Using ExifTool to find your most used focal length

by Ron on October 20, 2008

I would like to get a better quality zoom lens, so I’ve started looking around the web for recommendations on replacements. The options seem endless. I’m even considering a couple of primes instead of one zoom.

Background: I only have two lens; the EF-S 17-85mm kit lens that came with my Canon 40D and a Canon EF 80mm 1.8.

Naturally, one of my first questions is… what focal length should I get? The 17-85 is a good range, but do I really use the different lengths? Could I just get a nicer, wide prime and physically move in or out to compose?

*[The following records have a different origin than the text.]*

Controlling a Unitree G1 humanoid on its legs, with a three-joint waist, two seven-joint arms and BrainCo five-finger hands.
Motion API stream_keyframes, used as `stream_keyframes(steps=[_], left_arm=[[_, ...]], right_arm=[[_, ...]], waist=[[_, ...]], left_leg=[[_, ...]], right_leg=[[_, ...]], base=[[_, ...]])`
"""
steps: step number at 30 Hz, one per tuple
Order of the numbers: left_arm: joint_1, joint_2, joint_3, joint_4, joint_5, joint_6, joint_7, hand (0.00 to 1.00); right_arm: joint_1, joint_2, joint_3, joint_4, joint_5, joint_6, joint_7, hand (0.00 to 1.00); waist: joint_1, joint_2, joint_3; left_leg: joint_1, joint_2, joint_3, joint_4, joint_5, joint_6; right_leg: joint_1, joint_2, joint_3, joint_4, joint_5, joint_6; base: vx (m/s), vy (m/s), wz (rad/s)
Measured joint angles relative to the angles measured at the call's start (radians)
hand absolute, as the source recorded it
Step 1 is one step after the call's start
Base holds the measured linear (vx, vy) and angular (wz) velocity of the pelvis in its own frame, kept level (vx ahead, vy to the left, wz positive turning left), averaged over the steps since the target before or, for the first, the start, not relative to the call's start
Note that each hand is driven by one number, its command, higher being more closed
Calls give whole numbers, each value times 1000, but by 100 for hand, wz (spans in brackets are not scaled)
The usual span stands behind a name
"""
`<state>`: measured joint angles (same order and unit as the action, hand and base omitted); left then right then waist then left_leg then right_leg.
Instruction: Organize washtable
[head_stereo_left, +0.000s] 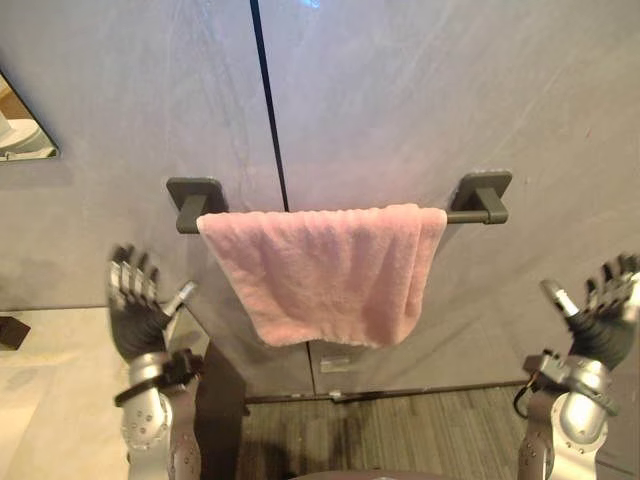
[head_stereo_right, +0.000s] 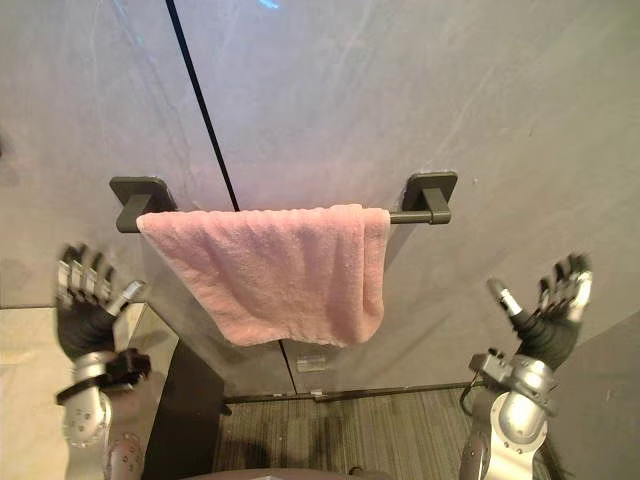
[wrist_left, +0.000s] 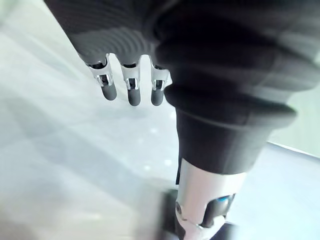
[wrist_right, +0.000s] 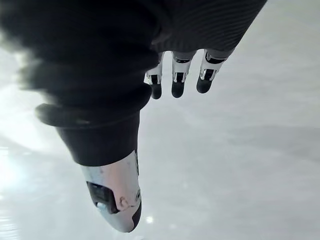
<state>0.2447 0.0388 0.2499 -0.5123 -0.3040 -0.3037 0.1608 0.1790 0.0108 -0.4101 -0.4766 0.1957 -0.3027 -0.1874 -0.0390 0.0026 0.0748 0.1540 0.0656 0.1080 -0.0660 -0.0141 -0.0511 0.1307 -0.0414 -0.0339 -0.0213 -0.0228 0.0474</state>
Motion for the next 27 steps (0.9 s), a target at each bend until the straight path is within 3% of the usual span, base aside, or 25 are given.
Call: stream_keyframes(steps=[3, 6, 11, 13, 18, 23, 27], left_arm=[[-53, 19, -8, -125, 22, -59, 33, 0], [-94, 79, -101, -197, 1, -106, 29, 0], [-170, 228, -351, -188, -158, -123, -124, 0], [-193, 282, -455, -126, -217, -108, -212, 0], [-187, 378, -552, 7, -255, -67, -317, 0], [-130, 398, -553, 87, -252, -54, -336, 0], [-102, 396, -553, 151, -237, -49, -338, 0]], right_arm=[[-89, -65, 74, -102, 4, -45, 24, 0], [-186, -153, 259, -119, 62, -85, 90, 0], [-308, -292, 582, -119, 210, -85, 249, 0], [-310, -350, 710, -111, 314, -69, 336, 0], [-302, -513, 870, 8, 366, 5, 448, 0], [-230, -576, 884, 150, 357, 47, 457, 0], [-180, -580, 883, 246, 322, 75, 456, 0]], waist=[[-1, 6, -3], [0, 12, -6], [7, 22, -15], [11, 20, -16], [7, 16, -18], [13, 17, -17], [19, 17, -16]], left_leg=[[5, -2, 0, 3, 0, 1], [14, -3, 3, 3, 0, 1], [16, -11, -1, 2, 0, 1], [14, -12, 0, 2, 1, 2], [13, -13, 3, 3, 1, 3], [13, -13, 4, 3, 1, 3], [13, -13, 3, 2, 1, 3]], right_leg=[[4, 1, 1, 4, 0, 0], [5, 3, 5, 9, 0, 1], [3, 2, 4, 14, -1, 1], [4, 1, 4, 16, -1, 1], [3, 0, 8, 17, 0, 1], [2, 1, 9, 17, 0, 1], [3, 1, 8, 17, -1, 1]], base=[[-47, -14, -1], [-57, -11, -3], [-43, -4, 2], [0, 0, 0], [0, 0, 0], [0, 0, 0], [0, 0, 0]])
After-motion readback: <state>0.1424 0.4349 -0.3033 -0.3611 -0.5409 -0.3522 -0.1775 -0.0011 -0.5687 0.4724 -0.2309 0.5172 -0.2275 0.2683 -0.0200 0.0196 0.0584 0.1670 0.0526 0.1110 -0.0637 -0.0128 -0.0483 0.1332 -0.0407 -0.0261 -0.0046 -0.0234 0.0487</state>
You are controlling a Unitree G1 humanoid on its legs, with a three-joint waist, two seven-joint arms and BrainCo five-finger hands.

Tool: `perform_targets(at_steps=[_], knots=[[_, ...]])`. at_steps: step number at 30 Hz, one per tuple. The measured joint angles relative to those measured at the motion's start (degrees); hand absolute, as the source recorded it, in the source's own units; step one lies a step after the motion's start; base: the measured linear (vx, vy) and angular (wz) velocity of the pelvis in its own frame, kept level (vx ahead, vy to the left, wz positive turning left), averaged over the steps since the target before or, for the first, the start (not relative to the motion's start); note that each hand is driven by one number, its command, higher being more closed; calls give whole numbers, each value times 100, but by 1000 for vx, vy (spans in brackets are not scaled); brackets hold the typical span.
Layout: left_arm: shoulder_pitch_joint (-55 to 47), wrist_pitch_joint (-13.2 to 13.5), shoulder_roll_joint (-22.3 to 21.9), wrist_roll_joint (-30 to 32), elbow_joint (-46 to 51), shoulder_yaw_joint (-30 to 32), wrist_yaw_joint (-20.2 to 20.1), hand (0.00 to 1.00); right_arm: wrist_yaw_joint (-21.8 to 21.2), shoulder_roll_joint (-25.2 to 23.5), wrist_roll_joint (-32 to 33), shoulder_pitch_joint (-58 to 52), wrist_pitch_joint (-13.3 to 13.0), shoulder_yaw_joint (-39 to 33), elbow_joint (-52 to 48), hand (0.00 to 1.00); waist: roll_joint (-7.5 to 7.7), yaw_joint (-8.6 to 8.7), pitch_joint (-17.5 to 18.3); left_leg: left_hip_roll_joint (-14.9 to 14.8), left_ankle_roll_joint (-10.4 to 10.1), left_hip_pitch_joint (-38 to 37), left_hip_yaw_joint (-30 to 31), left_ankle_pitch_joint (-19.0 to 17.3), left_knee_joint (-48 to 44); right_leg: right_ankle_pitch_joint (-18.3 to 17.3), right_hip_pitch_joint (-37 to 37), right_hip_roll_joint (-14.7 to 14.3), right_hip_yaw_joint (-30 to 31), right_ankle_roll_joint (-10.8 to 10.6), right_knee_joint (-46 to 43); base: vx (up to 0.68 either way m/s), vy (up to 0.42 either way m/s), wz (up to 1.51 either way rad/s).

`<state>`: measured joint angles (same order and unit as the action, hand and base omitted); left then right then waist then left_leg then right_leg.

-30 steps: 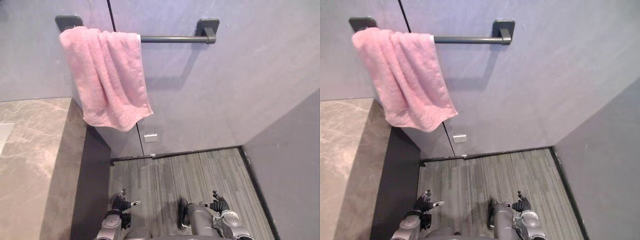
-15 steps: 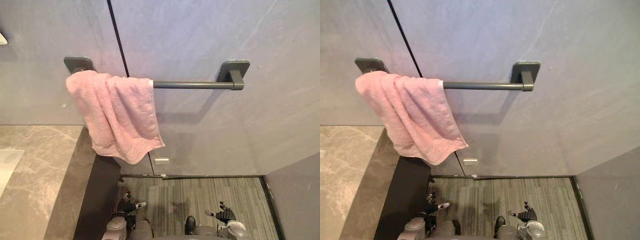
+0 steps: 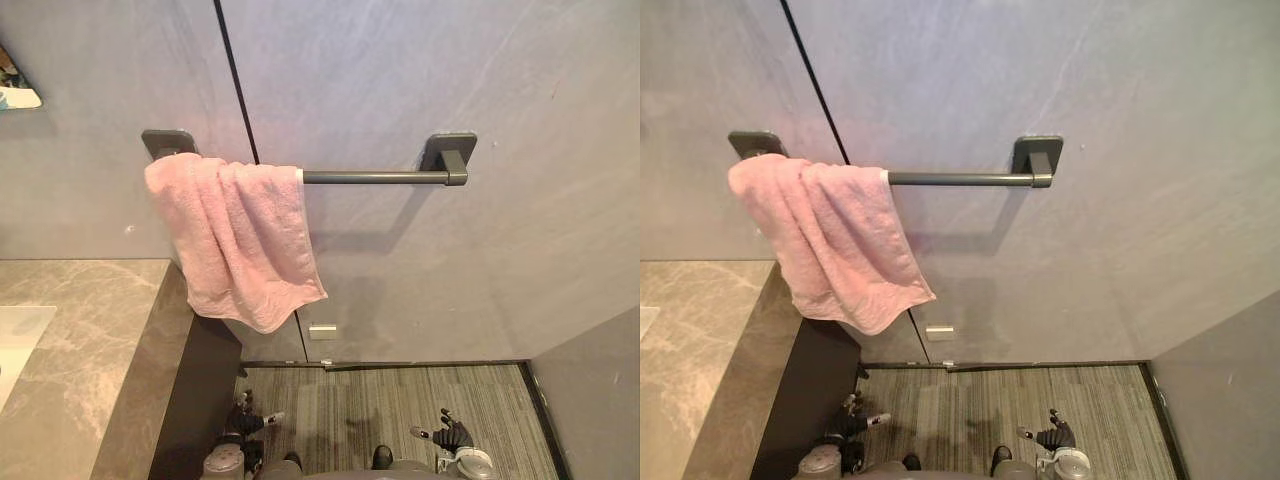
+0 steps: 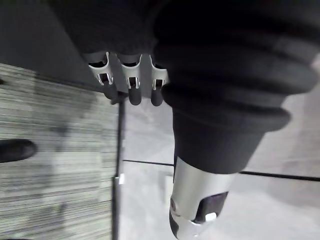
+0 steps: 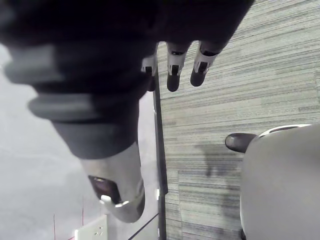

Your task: Organize washtable

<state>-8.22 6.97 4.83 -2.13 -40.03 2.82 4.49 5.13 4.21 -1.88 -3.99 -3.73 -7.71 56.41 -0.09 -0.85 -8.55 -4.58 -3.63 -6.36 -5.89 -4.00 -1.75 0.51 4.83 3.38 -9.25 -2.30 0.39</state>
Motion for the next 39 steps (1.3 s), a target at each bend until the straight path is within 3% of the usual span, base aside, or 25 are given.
perform_targets(at_steps=[5,14,26,39], knots=[[-456,129,-1,-340,1984,310,80,0,-8,99,-112,-44,-9,199,-291,0,-14,-7,88,84,41,8,198,66,168,2,8,54,-125,-17,67,7,8,13],[-492,288,-18,-624,3406,481,218,0,-15,78,-337,-22,0,431,-390,0,-7,-40,159,124,59,-33,436,77,185,0,206,77,-306,-20,121,16,7,12],[-422,526,93,-598,4774,647,458,0,-11,113,-439,-129,17,612,-381,0,9,-8,182,142,65,-36,584,218,331,-4,186,90,-417,-21,124,-50,-8,5],[-308,542,779,-438,4816,1143,581,0,-46,253,-550,-147,17,715,-341,0,-9,-12,294,144,65,-26,546,217,381,-1,177,77,-367,-20,173,-4,0,0]])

That got me thinking… I wonder what focal length I use most of the time?

The answer:
I use my 50mm 25% of the time
I use my 17-85mm 75% of the time

Specifically,
17mm: 17% of the time (Yes, I double checked the math.)
50mm: 25% of the time
85mm: 14% of the time
Most of the remainder is wider than 50mm (47%)

Picture 1.png

How do I know?
Phil Harvey has created a really cool command line tool called ExifTool that can scan all your photos and export a list! From there, you can open in Excel and evaluate your data. It works on Windows or Mac.

Conclusion
I think I will look for a better lens in the 17-55 range. And also something longer than 85mm.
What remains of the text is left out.